Figure 3: Mass spectra of the test sample (p-chloroamphetamine; concentration level, 0.1 μg/mL) obtained for the regular triangle chromatography paper-spray procedure and beveled end hollow fiber-spray mass spectrometry, respectively. Frame A, mass spectrum obtained by the regular method, i.e., use of a triangular shaped chromatography paper; Frame B, a microextraction was performed and the data obtained by the beveled end hollow fiber method.
Figure 4: Mass spectra of a urine sample, spiked with a mixture of p-chloroamphetamine, ketamine and 3,4-MDMA (concentration level of each, 1.0 μg/mL, respectively). The spiked urine sample was made alkaline by the addition of 1g of potassium carbonate and was then shaken for 1 min. Following this, the PP hollow fiber was used for microextraction (extraction period, 30 min). A mass spectrum was obtained for the microextraction process followed by the beveled end hollow fiber method.
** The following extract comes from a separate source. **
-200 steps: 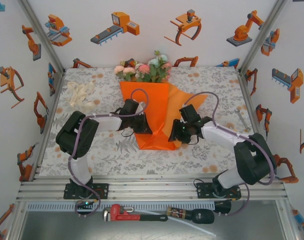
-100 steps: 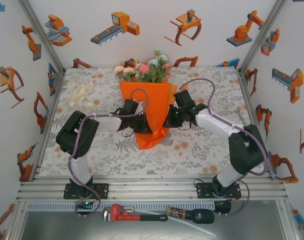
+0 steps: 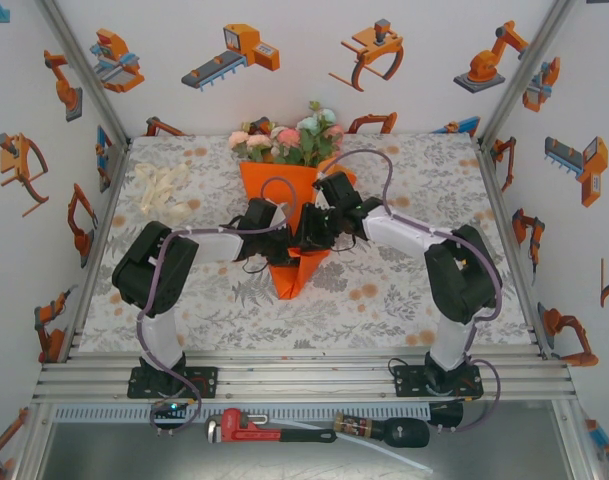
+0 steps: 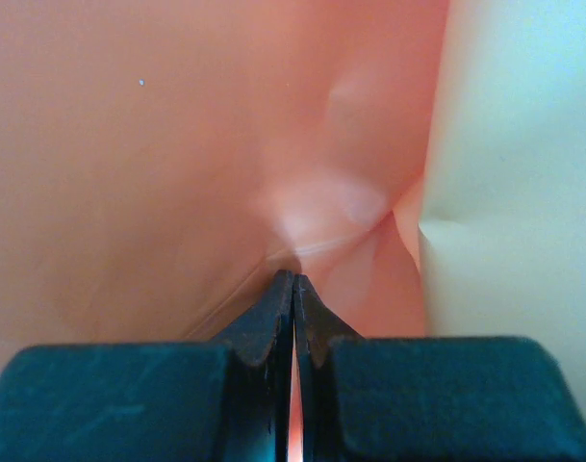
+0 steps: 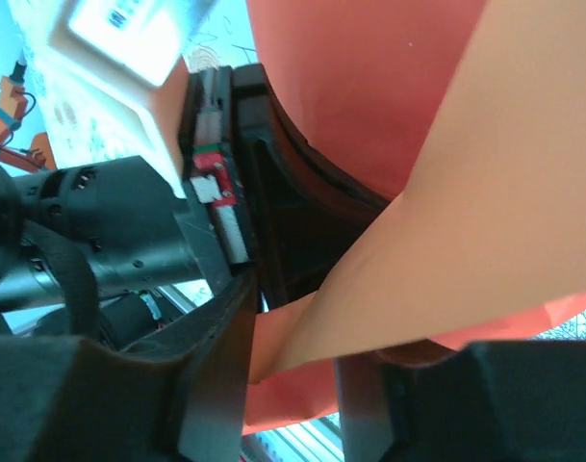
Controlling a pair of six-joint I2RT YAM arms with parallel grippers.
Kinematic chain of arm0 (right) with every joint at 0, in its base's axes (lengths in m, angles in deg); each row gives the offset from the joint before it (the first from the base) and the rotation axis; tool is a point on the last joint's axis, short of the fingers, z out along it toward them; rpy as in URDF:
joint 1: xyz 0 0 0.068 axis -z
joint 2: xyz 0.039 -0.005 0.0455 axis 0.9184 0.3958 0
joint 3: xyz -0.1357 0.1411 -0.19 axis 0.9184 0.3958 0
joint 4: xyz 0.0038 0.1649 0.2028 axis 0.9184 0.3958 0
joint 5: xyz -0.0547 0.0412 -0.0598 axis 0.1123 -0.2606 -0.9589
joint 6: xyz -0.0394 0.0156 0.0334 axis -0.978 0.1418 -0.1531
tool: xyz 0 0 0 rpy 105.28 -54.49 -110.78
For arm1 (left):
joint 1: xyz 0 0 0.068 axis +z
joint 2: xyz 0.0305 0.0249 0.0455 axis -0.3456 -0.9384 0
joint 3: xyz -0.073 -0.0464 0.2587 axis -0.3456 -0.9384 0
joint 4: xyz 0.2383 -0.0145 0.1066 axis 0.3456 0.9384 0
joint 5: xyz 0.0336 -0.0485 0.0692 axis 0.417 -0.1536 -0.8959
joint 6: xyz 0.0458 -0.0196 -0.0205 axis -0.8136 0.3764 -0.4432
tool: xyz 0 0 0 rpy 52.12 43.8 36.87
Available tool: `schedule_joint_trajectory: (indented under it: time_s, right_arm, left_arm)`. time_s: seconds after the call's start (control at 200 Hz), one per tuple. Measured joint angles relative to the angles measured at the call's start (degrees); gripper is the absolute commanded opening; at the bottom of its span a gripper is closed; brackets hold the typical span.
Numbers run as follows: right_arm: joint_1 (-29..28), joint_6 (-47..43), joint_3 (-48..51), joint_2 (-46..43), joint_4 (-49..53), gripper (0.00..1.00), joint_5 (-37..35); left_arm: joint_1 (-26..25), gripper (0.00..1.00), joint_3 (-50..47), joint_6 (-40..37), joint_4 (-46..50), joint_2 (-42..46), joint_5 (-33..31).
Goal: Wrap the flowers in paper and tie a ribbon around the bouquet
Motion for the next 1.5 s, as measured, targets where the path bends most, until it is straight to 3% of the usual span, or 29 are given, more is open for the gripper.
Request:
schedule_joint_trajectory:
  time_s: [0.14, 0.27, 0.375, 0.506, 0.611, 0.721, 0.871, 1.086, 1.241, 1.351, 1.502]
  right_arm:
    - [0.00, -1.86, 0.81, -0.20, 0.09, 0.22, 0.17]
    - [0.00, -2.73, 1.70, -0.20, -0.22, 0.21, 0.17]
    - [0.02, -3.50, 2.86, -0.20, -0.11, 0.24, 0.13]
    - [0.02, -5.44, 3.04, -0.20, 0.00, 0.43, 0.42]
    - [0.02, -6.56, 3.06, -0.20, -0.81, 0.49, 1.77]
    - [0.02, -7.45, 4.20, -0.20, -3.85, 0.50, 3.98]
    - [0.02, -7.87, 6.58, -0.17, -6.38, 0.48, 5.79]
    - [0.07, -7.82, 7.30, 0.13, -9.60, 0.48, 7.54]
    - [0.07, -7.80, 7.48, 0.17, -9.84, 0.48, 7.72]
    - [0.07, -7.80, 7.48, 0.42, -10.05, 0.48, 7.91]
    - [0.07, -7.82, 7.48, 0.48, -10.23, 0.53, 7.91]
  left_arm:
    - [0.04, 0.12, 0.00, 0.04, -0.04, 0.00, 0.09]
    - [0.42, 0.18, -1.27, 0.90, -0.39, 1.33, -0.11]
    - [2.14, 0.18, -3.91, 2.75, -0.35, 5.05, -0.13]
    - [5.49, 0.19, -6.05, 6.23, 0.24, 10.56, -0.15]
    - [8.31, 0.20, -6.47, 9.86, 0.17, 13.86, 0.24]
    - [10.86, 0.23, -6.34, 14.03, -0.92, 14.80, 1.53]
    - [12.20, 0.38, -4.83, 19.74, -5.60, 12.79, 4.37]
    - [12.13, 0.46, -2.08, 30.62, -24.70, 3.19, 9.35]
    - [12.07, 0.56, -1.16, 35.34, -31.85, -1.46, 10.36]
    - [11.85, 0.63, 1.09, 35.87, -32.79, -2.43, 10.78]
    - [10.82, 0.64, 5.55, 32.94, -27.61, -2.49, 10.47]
The development of a novel method for paper-spray mass spectrometry by combining the microextraction method is described, for the first time. When a commercial porous-polypropylene hollow fiber was used for the extraction, the beveled end of the hollow fiber a play the role in ESI similar to that of the typically used triangular shaped chromatography paper. As a result, the limit of detection can be dramatically improved. In addition to a PP hollow fiber, many other types of hollow fibers can be used, as indicated by the results reported in this study. This method is simple and economical, and is suitable for use in the rapid screening of drugs, since it has a high degree of sensitivity, the operating procedure is simple and an ion signal can be observed immediately. We believe this method has the potential for use in practical analyses and can also be regarded as a helpful tool for use, not only in forensic and clinical analysis, but also biomolecules. Further applications are currently being explored.